**Directions for this task:** The lines you return must be all those in the data that hold the string "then".

Stored items from a collection
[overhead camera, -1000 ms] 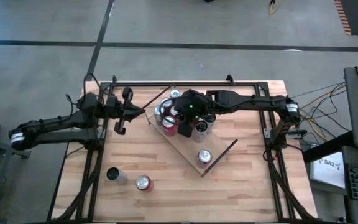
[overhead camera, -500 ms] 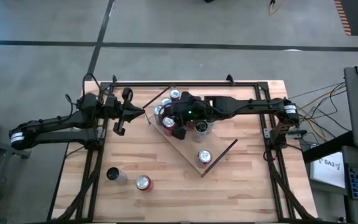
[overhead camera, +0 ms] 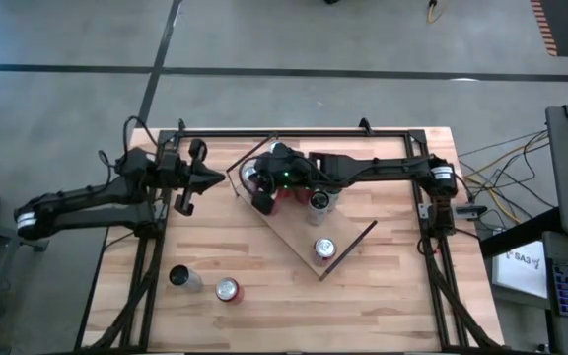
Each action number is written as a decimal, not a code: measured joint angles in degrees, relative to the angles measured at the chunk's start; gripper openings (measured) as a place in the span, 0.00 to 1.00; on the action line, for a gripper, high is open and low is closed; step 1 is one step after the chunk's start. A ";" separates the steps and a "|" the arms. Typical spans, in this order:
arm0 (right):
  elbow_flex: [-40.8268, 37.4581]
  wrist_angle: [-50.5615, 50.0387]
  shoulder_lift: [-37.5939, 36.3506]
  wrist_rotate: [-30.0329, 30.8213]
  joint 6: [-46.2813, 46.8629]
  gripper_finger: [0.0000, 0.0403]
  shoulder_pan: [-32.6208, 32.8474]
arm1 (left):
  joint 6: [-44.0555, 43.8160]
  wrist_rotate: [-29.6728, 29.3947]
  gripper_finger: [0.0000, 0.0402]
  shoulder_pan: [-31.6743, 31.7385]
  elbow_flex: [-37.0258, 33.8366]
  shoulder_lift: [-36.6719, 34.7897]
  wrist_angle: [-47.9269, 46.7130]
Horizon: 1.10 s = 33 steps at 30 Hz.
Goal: Place canned beverage on shelf
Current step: Put the orange soda can on the shelf aligned with the orange soda can on the shelf
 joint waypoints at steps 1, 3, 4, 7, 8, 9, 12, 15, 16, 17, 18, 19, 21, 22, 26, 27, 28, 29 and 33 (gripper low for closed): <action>0.00 0.26 0.44 0.19 0.16 0.02 -0.10 | 0.01 0.01 0.00 0.00 0.00 -0.62 -0.64; 0.00 0.64 1.00 0.43 0.42 0.02 -0.22 | 0.33 0.01 0.00 0.00 0.00 -1.78 -1.29; 0.00 0.87 1.40 0.95 0.41 0.02 -0.22 | 0.52 0.01 0.00 0.00 0.00 -2.45 -2.11; 0.00 1.59 1.99 1.49 0.53 0.02 -0.35 | 1.13 0.03 0.00 -0.01 -0.03 -4.02 -3.88; 0.00 2.13 2.33 1.53 0.57 0.02 -0.38 | 1.17 0.01 0.00 -0.02 -0.03 -4.44 -4.21; 0.02 2.50 2.51 1.59 0.57 0.02 -0.46 | 1.28 0.01 0.00 -0.02 -0.03 -4.89 -4.79; 0.02 2.82 3.76 3.28 1.02 0.02 -0.46 | 1.34 0.03 0.00 -0.02 -0.04 -5.72 -5.25; 0.02 2.59 5.11 5.66 1.08 0.02 -0.46 | 1.34 0.03 0.00 -0.02 -0.04 -6.12 -5.66; 0.02 2.52 5.49 5.90 1.01 0.02 -0.47 | 1.34 0.02 0.00 -0.02 -0.05 -6.24 -5.94; 0.02 2.54 5.62 5.99 0.98 0.02 -0.48 | 1.34 0.03 0.00 -0.02 -0.09 -6.28 -6.11; 0.02 2.59 5.83 6.40 0.98 0.02 -0.48 | 1.34 0.03 0.00 -0.04 -0.09 -6.28 -6.13; 0.02 2.70 5.99 7.10 0.97 0.02 -0.48 | 1.34 0.03 0.00 -0.04 -0.09 -6.32 -6.21; 0.02 2.63 6.05 7.90 0.96 0.02 -0.48 | 1.53 0.03 0.00 -0.04 -0.09 -6.39 -6.24; 0.02 2.63 6.08 7.91 0.96 0.02 -0.53 | 1.56 0.02 0.00 -0.04 -0.09 -6.39 -6.24; 0.02 2.67 6.08 9.20 0.46 0.02 -0.60 | 1.58 0.02 0.00 -0.04 -0.09 -6.39 -6.26; 0.02 2.67 6.08 9.38 0.08 0.02 -0.62 | 1.58 0.03 0.00 -0.04 -0.09 -6.39 -6.24; 0.02 2.69 6.08 9.42 -0.27 0.02 -0.70 | 1.58 0.03 0.00 -0.04 -0.09 -6.39 -6.25; 0.02 2.80 6.08 9.42 -0.44 0.02 -0.70 | 1.58 0.03 0.00 -0.04 -0.09 -6.39 -6.24; 0.01 4.16 7.37 9.44 -0.52 0.02 -0.75 | 1.61 0.03 0.00 -0.04 -0.11 -6.39 -6.26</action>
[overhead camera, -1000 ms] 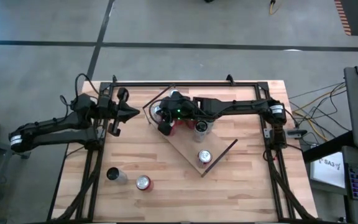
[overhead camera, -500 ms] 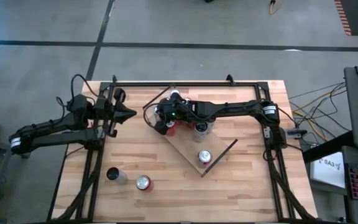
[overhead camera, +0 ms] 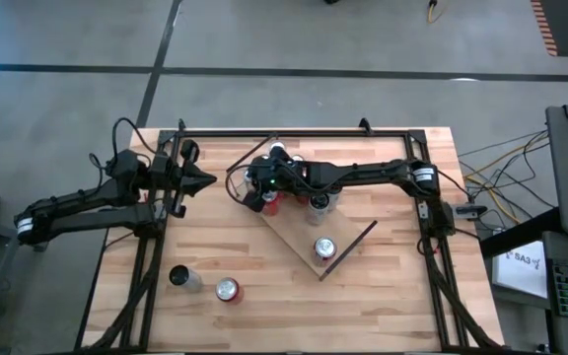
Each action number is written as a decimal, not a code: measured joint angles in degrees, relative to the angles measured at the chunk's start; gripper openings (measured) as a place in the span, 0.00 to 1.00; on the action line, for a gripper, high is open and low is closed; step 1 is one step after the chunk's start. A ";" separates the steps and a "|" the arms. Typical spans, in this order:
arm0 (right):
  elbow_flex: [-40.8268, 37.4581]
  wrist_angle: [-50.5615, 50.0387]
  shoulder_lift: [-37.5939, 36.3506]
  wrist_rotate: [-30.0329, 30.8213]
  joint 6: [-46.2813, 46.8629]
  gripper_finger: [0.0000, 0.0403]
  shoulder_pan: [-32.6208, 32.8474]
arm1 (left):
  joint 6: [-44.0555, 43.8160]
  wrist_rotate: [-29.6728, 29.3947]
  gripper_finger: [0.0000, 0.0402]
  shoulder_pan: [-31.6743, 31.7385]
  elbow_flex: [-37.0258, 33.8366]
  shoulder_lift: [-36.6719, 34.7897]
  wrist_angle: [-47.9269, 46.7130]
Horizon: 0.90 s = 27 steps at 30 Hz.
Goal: Place canned beverage on shelf
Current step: Put the orange soda can on the shelf aligned with the orange soda can on the shelf
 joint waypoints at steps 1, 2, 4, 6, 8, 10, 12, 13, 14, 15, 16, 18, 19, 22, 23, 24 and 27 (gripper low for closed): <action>-0.01 0.29 0.58 0.00 -0.02 0.02 0.00 | 0.00 0.00 0.00 0.00 0.00 0.00 0.00; -0.01 1.13 1.07 0.18 -0.06 0.02 0.00 | 0.00 0.00 0.00 0.00 0.00 0.00 0.00; -0.01 1.46 1.51 0.23 -0.06 0.02 0.00 | 0.00 0.00 0.00 -0.01 0.00 -0.02 0.00; -0.01 1.59 1.57 0.15 -0.04 0.02 0.00 | 0.00 0.01 0.00 -0.04 0.00 -0.04 -0.10; 0.01 1.58 1.62 0.02 -0.04 0.02 0.00 | 0.00 0.00 0.00 -0.04 -0.02 -0.04 -0.18; 0.01 1.65 1.61 -0.02 -0.03 0.02 0.02 | 0.00 0.00 0.00 -0.04 -0.02 -0.04 -0.20; 0.01 1.65 1.51 -0.18 -0.02 0.02 0.04 | 0.05 0.01 0.00 -0.04 -0.02 -0.04 -0.18; 0.01 1.59 1.44 -0.46 0.00 0.02 0.04 | 0.20 0.01 0.00 -0.04 -0.02 -0.04 -0.18; 0.01 1.57 1.40 -0.60 0.21 0.02 0.04 | 0.36 0.02 0.00 -0.05 -0.02 -0.04 -0.19; 0.01 1.57 1.40 -0.67 0.32 0.02 0.04 | 0.39 0.01 0.00 -0.09 -0.02 -0.04 -0.18; 0.01 1.55 1.40 -0.70 0.37 0.02 0.04 | 0.39 0.02 0.00 -0.09 -0.03 -0.04 -0.18; 0.01 1.51 1.40 -0.73 0.19 0.02 0.04 | 0.40 0.02 0.00 -0.09 -0.02 -0.04 -0.20; 0.01 1.50 1.40 -0.74 0.12 0.02 0.04 | 0.42 0.02 0.00 -0.09 -0.02 -0.04 -0.18; 0.01 1.55 1.38 -0.72 -0.06 0.02 0.04 | 0.39 0.02 0.00 -0.09 -0.03 -0.04 -0.18; 0.01 1.55 1.30 -0.72 -0.16 0.02 0.04 | 0.39 0.02 0.00 -0.09 -0.03 -0.04 -0.18; -0.01 1.52 1.27 -0.74 -0.61 0.02 0.04 | 0.39 0.02 0.00 -0.09 -0.03 -0.04 -0.18; -0.06 1.35 0.89 -0.84 -1.00 0.02 0.04 | 0.39 0.02 0.00 -0.09 -0.04 -0.04 -0.18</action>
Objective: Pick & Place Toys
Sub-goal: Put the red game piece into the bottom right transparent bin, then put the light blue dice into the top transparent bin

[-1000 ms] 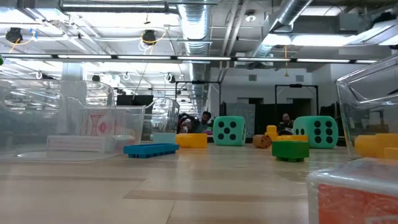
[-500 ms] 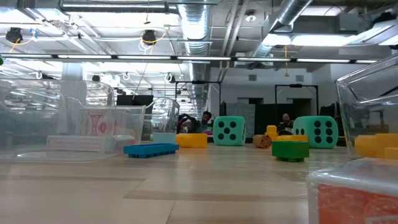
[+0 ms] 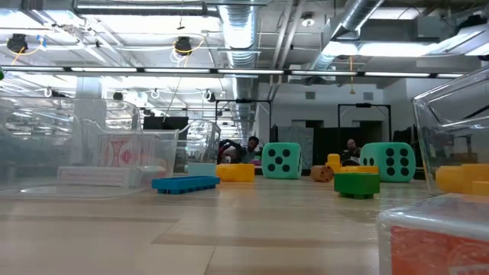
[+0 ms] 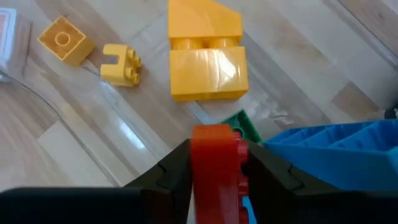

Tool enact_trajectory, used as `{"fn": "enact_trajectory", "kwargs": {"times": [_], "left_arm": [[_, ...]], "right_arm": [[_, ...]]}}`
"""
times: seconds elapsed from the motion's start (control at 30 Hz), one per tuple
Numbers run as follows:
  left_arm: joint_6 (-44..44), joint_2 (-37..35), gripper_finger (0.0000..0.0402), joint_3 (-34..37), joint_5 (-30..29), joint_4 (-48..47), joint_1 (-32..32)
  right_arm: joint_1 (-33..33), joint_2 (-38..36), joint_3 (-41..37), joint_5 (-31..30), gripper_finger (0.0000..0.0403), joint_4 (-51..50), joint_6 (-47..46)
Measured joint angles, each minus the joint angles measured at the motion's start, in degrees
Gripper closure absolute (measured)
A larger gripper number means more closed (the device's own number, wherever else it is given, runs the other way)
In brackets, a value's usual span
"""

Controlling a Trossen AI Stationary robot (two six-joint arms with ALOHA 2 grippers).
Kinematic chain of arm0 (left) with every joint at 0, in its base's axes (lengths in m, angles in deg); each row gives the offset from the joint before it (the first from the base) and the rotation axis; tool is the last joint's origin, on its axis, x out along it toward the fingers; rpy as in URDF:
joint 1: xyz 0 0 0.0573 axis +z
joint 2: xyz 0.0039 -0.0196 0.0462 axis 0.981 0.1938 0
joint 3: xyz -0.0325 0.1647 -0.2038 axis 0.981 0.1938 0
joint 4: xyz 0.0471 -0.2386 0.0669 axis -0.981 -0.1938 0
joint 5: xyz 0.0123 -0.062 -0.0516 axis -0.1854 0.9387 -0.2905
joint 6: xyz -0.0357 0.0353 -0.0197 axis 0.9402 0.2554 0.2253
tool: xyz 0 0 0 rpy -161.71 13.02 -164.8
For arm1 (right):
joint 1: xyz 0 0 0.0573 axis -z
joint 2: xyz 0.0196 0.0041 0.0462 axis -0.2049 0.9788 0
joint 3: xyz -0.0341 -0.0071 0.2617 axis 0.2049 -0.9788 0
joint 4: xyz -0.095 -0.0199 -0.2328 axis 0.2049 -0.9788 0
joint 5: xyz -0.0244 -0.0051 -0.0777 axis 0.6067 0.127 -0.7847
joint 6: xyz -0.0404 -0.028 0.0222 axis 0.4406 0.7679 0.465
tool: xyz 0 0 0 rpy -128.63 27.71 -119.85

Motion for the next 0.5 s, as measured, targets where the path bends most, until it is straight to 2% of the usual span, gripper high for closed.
{"fn": "enact_trajectory", "kwargs": {"times": [0.5], "left_arm": [[0.3,0.0,0.0032,0.0,1.1,0.0,0.0]], "right_arm": [[0.4,0.0,0.0,-0.1,0.0227,-6.2,-2.4]]}}
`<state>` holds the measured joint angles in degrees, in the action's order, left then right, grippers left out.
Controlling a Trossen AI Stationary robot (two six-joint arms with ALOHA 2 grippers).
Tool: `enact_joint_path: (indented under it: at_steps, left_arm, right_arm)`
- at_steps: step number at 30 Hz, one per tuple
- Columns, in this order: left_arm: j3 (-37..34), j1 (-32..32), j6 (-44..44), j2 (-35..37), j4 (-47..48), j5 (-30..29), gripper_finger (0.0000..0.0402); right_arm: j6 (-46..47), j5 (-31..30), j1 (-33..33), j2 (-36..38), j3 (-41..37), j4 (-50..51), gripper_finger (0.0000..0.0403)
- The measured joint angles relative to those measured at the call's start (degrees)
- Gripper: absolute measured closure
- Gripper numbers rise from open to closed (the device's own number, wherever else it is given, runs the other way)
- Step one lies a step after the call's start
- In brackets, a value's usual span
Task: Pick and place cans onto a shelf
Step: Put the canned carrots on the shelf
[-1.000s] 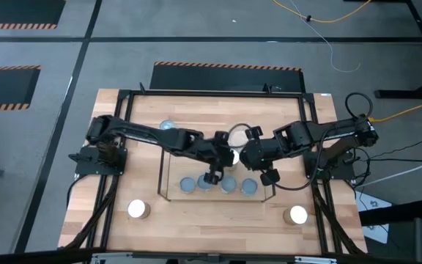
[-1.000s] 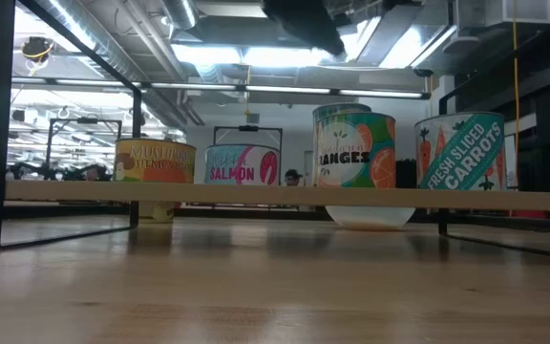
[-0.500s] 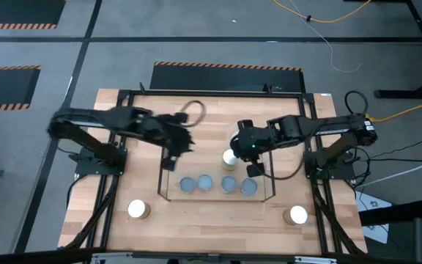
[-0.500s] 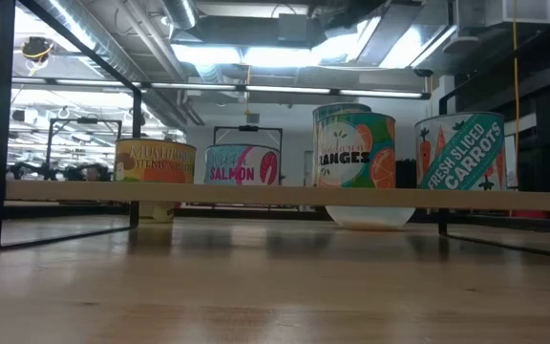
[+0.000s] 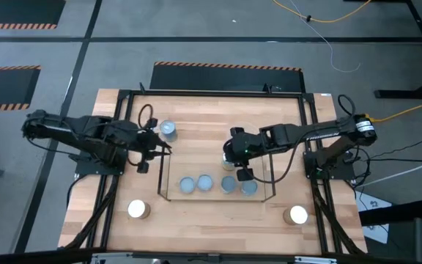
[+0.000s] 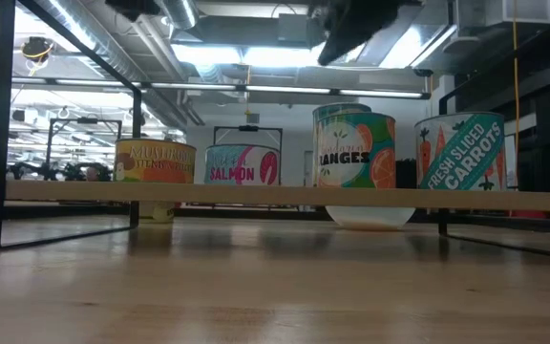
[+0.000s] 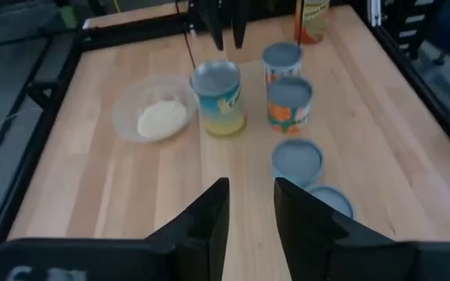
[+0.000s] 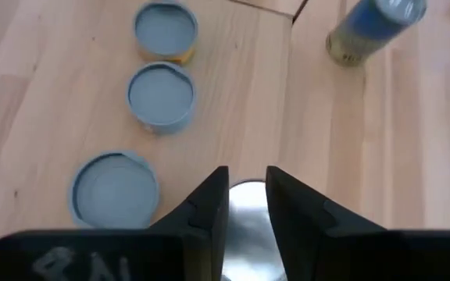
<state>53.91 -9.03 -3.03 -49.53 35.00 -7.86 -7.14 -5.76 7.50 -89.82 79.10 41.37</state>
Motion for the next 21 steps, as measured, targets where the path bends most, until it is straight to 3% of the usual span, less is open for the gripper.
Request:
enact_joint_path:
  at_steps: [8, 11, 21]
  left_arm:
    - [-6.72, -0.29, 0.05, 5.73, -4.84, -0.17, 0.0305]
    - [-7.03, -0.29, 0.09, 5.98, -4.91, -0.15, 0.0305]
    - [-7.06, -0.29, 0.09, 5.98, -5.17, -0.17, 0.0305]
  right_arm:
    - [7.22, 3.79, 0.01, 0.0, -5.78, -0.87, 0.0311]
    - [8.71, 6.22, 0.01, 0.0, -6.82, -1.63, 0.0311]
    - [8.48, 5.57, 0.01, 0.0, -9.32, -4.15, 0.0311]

**Solution for this task:**
Sub-goal: Put the red game piece into the bottom right transparent bin, then put the light blue dice into the top transparent bin
`<state>` holds the measured joint angles in degrees, in the action's order, left then right, grippers left out.

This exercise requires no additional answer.